--- Raw data ---
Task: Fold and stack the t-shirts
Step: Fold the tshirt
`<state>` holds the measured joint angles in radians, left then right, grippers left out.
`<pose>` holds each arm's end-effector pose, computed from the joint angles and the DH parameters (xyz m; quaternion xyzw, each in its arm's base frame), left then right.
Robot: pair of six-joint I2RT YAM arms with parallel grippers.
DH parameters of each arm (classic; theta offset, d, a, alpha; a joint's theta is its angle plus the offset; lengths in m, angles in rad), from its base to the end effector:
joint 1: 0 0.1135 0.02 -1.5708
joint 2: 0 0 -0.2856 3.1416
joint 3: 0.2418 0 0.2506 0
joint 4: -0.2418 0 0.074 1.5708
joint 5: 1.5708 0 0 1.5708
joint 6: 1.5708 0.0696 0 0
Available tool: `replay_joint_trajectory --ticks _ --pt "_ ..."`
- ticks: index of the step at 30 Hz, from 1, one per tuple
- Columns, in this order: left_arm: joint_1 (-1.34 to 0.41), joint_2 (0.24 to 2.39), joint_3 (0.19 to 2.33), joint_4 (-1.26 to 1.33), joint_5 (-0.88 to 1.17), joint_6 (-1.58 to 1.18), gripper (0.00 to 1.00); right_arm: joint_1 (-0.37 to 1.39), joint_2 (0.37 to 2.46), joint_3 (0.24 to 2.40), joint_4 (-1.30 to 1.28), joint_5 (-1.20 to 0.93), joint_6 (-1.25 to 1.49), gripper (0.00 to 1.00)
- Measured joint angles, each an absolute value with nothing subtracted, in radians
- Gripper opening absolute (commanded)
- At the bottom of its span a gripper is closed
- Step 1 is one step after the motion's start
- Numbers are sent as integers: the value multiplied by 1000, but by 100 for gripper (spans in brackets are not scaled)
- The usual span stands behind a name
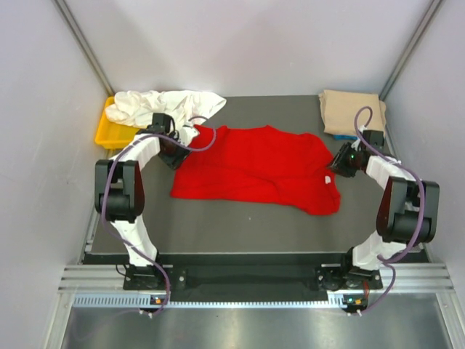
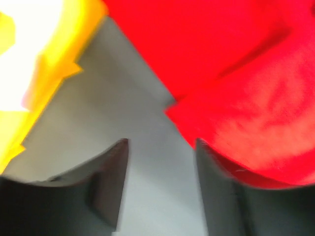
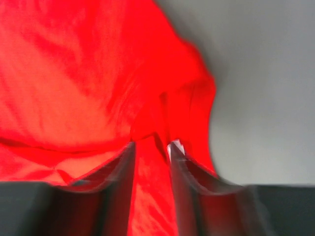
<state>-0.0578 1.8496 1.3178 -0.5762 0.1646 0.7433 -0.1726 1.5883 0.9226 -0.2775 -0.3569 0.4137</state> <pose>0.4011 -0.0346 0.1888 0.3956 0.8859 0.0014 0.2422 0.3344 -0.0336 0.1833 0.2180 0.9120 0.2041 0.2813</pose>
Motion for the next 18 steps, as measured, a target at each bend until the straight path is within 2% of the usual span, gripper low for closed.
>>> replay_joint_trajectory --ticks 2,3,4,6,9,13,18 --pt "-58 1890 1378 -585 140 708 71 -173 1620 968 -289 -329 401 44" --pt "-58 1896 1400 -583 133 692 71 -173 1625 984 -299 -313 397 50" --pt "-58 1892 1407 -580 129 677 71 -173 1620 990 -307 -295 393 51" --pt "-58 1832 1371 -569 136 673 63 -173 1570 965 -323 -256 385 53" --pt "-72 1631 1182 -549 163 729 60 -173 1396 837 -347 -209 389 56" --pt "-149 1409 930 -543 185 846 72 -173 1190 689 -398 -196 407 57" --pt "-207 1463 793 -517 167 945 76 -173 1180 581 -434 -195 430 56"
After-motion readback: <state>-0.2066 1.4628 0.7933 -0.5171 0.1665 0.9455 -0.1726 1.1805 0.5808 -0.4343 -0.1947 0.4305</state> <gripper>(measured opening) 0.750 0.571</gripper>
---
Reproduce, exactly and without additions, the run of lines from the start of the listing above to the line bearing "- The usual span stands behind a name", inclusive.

Task: Fold and stack the t-shirts
Step: Fold the tshirt
`<state>` holds the measured joint angles in radians, left then right, grippers left out.
`<pose>` holds each arm's end-effector pose, computed from the joint angles and the DH parameters (xyz m; quaternion xyzw, each in its arm's base frame), left then right.
Robot: pair of six-joint I2RT YAM arms with parallel grippers.
DH parameters of each arm (classic; theta offset, d, a, alpha; a joint's theta is its angle plus the offset; lengths in m, angles in rad), from its base to the end effector:
joint 1: 0 0.1135 0.02 -1.5708
joint 2: 0 0 -0.2856 3.1416
joint 3: 0.2418 0 0.2506 0
joint 4: -0.2418 0 0.074 1.5708
joint 5: 1.5708 0 0 1.5708
joint 6: 1.5708 0.0696 0 0
Available tool: `replay_joint_trajectory --ticks _ --pt "_ ..."`
- ticks: index of the step at 30 Hz, from 1, one per tuple
- Columns, in this order: left_arm: joint_1 (-1.34 to 0.41), joint_2 (0.24 to 2.39), joint_3 (0.19 to 2.33), joint_4 (-1.26 to 1.33), joint_5 (-0.88 to 1.17), joint_6 (-1.58 to 1.18), gripper (0.00 to 1.00); right_arm: joint_1 (-0.37 to 1.39), joint_2 (0.37 to 2.46), joint_3 (0.24 to 2.40), joint_4 (-1.30 to 1.28), joint_5 (-1.20 to 0.93), joint_6 (-1.25 to 1.49), gripper (0.00 to 1.00)
- Measured joint angles, each an absolute value with nothing subtracted, in radians
- Gripper opening absolute (commanded)
- At the bottom of its span a gripper is closed
- Step 1 is one step after the motion's start
- Numbers are sent as integers: the value multiplied by 1000, but by 100 for gripper (spans in brackets are not scaled)
- The usual span stands behind a name

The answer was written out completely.